I want you dig deep into the recesses of your mind. Remember what it was like to watch a team develop in front of your eyes from a heap of trash in 2004 into the powerhouse of the National League, tearing apart any team who stood in its way nearly from wire to wire in 2006. If you've been paying attention over the past five seasons now, you have realized that that team has seemingly disintegrated into the swirling cloud of turmoil and pessimism that we currently know to be our beloved New York Mets. I don't know about you, but I find the constant negativity surrounding the team to be exhausting. Day after day, reading about the #LOLMets' greatest hits from beat writers and bloggers alike has become grating. You probably could recite every joke delivered by the amateur comedians of the fanbase by heart now. And yet, there's nothing you can do about it until the circumstances change. Where can a Mets fan go to find something positive? To find something to be optimistic about?
In the movie Happy Gilmore, the title character (played by Adam Sandler) is a failing amateur hockey player with a crazy streak who discovers almost by accident that he may have a career in golf, due to an incredible ability to hit the ball really, really far. After a chance meeting with golf teacher Chubbs Peterson (played by Carl Weathers), Happy reluctantly joins the professional golf tour in order to raise money to buy back his grandmothers' house, from which she is being evicted. While tutoring Happy for the tour, Peterson instructs Gilmore to "Find His Happy Place", a technique that's supposed to help him relax on the green. After initially working, the stresses of the tour (namely Chubbs' untimely death and rival Shooter McGavin calling a friend to hit Happy with a Volkswagen) catch up with Happy and as such, his "Happy Place" becomes tainted. At this point, I equate the Met fan's plight to being stuck in the "tainted Happy Place".
As another long, mostly deflating year for Mets fans comes to an end in a matter of mere hours, let's find our own Mets' Happy Place. And not a tainted, pessimistic one. A place of optimism and happiness. Sure, the outlook for 2012 may seem bleak at the moment, both based on the makeup of the team that will grace Citi Field with its presence 81 times, as well as the four division rivals that the Mets will face 18 times. But let's face it: there's a lot for Mets fans to appreciate and look forward to as we head into 2012 and life just isn't fun when we're negative all of the time. Here are some bulletpoints, that would be a part of my own personal 2012 New York Mets Happy Place:
A Smart, Competent Front Office
This, first and foremost, is why I'm optimistic about the future.
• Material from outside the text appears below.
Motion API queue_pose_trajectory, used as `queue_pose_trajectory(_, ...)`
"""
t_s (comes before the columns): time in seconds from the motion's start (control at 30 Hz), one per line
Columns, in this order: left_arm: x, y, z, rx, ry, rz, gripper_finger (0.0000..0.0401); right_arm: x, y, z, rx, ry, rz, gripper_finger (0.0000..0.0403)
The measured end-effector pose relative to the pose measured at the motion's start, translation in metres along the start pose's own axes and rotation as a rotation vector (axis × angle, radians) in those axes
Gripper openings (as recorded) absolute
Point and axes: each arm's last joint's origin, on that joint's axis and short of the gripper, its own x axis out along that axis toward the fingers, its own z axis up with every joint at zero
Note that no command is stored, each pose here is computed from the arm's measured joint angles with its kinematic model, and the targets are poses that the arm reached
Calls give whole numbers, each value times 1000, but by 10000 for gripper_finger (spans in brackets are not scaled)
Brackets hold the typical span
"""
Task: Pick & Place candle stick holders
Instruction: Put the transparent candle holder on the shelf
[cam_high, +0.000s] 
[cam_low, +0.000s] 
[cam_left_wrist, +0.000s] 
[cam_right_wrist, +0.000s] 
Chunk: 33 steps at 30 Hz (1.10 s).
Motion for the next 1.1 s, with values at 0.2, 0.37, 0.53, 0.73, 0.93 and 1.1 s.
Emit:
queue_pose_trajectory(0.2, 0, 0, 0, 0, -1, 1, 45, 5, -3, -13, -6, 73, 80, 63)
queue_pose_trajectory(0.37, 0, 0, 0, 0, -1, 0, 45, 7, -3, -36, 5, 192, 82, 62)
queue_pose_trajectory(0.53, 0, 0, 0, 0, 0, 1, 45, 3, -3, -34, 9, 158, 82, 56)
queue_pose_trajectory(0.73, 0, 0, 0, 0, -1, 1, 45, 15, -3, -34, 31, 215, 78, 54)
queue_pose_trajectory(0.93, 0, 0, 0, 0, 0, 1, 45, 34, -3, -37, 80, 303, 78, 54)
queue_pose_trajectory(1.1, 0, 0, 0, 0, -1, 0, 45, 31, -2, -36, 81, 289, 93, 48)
As bad as this team's ownership is, may have been, has been and may very will be in the future, we finally have a front office that has a clue with regards to building a team. They know how to build a big league organization and they realize that stabilizing the foundation is the most important part of the process. A house built on a crumbling foundation is not a house but instead, a death trap ready to cave in at any moment. We've seen prior regimes have the house crumble on top of them and it's not pretty. This regime is going to build up a minor league system stocked with talent, they're going to take calculated risks on minor and major leaguers alike and they're going to ride out the storm with the big league club until the ownership situation is settled (or until the farm system begins bearing fruit). Will it take time? Of course it will. Undoing the damage of prior regimes is a tough task but when the cream begins to rise to the top, there's a great chance it'll be worth it.
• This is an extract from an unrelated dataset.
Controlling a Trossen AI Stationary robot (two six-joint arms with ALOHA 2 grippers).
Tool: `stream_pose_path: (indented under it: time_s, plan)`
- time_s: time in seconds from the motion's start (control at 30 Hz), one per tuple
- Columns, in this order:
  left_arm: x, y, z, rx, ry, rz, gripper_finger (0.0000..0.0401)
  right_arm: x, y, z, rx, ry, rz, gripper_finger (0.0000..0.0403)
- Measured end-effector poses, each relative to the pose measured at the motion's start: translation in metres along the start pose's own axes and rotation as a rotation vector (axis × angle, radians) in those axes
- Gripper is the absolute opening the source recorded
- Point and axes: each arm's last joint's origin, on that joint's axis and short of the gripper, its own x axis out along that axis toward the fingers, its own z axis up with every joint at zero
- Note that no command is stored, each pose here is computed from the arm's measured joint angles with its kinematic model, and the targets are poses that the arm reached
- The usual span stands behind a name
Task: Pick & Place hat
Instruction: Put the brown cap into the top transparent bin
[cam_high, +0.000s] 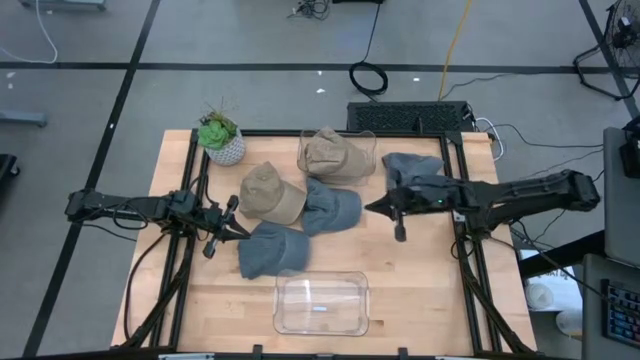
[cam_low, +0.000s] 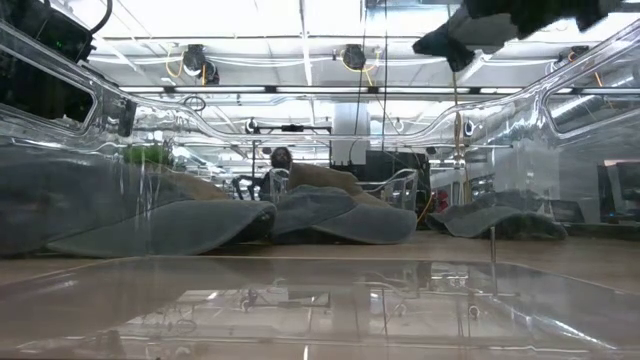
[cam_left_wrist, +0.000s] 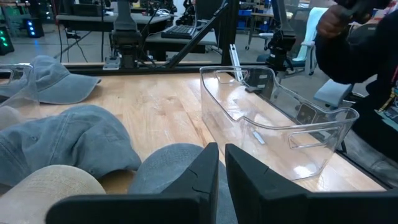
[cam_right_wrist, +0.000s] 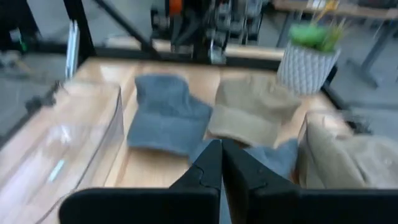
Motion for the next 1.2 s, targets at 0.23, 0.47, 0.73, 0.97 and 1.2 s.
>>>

Young Talent (In the Majors and In the Minors) + High Draft Picks
Directly connected to the abilities of the front office is the amount young talent the Mets currently have in the majors and reaching the upper levels of the minor leagues. Remnants of the prior regime such as Ike Davis, Jon Niese, Daniel Murphy, Lucas Duda and Ruben Tejada, among others, have begun to form a young core of solid regular types who could be average to above average big league contributors at their positions. Are these players stars? Probably not, unless somebody takes a huge leap forward. But good teams need to have solid regulars to support the stars. Without the solid regulars, you end up in a scenario the Mets were all too familiar with in 2007 and 2008. Most important of all, is the fact that young players can and often do improve. As Mets fans we've been in the spot where an old player suddenly craps out after years of productivity for another team. With young talent, there's a much better chance to be positively surprised as players develop and reach their peak seasons.
So where do the stars come from, you ask? Some are hopefully already in the minors and you likely know who they are. But the Mets certainly don't have all future holes filled. That's where trades and high draft picks will come in. I always find the double standard kind of funny that people want young, talented players but when it comes to the draft, the best way to accumulate young, high level talent, they talk about it like the plague. "Hush hush! We can't talk about that! Talking about the draft is a loser mentality! Who wants to wait for prospects, anyway?". Obviously, the ultimate goal is to win a lot of games. However, some years it's just not going to happen. Landing a high draft pick is a nice consolation to a losing season, especially when you're lucky enough to land a franchise anchor. Is the draft a crapshoot? Of course it is. Many guys don't work out. But if they do, the payout is enormous. I'm sure the fans of the Colorado Rockies were disappointed to finish with the seventh worst record in baseball in 2004. At the same time, I'm sure they're pretty happy now to have a stud like '05 7th overall pick Troy Tulowitzki starting at shortstop for them for the foreseeable future. The same with Justin Verlander and the Tigers, Ryan Braun and the Brewers, the Giants with Tim Lincecum, among others. It takes great scouting and it takes a lot of luck and a little patience but the potential dividends if a team hits on a blue chip prospect are huge.
I'm very confident that our front office will do an excellent job in improving this area over the next year and beyond.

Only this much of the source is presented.